GMC promises 'light touch' after warning about ‘state of unease’ in medical profession

The GMC has used its annual report to highlight a growing pressure on the medical profession, warning about the ‘state of unease’ among doctors, and saying a ‘light touch’ form of regulation is necessary. 

The State of Medical Education and Practice report says doctors in trainingare  feeling a ‘dangerous level of alienation’, particularly following the junior doctors’ contract disputes.

According to the report, GMC needs to respond to this state of unease with as ‘light touch as possible’ in their regulation although they argue that the GMC is ‘constrained by an out-of-date legal process that can only be transformed by legislative reform.’
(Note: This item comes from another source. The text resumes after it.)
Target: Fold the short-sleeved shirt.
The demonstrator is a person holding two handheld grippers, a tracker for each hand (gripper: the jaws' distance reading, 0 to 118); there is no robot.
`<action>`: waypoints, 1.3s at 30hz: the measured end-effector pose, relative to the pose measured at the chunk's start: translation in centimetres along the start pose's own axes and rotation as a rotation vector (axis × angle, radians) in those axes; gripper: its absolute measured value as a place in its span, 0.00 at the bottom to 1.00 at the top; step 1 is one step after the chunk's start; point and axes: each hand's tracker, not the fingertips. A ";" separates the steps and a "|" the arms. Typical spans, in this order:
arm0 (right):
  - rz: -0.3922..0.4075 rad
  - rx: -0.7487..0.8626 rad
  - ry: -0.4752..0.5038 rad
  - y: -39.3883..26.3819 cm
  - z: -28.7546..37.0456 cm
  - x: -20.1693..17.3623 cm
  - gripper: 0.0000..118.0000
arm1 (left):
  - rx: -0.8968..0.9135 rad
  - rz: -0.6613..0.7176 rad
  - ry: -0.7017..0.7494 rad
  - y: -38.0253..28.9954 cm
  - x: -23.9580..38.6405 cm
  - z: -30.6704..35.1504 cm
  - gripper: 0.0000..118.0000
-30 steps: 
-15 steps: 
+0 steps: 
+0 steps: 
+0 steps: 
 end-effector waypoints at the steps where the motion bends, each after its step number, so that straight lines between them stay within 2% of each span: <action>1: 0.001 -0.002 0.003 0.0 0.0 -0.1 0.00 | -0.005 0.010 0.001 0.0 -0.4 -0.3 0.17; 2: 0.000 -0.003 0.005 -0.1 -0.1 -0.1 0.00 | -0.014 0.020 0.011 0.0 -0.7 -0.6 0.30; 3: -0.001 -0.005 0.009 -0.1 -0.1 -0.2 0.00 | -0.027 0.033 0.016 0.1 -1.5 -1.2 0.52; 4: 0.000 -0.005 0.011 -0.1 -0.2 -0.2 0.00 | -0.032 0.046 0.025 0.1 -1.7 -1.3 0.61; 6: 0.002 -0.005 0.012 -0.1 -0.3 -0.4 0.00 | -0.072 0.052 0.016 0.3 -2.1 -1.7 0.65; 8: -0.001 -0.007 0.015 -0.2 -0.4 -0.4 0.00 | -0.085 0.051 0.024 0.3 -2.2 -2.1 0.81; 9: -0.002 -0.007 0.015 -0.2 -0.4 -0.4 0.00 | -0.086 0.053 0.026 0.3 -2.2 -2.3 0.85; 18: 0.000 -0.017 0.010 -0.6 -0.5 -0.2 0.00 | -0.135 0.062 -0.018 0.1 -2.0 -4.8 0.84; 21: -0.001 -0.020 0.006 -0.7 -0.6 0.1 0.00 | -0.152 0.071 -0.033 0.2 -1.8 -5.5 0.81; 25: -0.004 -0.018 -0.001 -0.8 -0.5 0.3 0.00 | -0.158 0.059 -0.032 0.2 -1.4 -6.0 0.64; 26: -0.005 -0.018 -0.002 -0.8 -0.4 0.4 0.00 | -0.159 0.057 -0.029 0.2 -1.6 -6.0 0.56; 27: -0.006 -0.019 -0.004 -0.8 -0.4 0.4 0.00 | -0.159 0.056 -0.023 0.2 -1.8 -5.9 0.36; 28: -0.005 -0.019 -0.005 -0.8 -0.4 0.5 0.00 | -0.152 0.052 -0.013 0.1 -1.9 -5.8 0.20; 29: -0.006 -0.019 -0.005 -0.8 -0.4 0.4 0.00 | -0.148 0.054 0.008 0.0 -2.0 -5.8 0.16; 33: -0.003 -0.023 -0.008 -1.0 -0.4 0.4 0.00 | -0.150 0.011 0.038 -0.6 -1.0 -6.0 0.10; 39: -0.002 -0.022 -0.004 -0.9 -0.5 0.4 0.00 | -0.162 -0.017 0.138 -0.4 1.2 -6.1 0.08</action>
It does, however, say that the GMC will go beyond its remit to help workforce planning, as well as define what ‘professionalism’ means.

The introduction to the report by GMC chair Professor Terence Stephenson and chief executive Niall Dickson states: ‘There is a state of unease within the medical profession across the UK that risks affecting patients as well as doctors. The reasons for this are complex and multifactorial, and some are longstanding. Yet the signals of distress are unmistakeable.

‘This should not be seen as a counsel of despair but as a message to governments, employers, regulators, and the profession itself. The GMC is concerned because of the impact this might have on the professional standards for which we are responsible.’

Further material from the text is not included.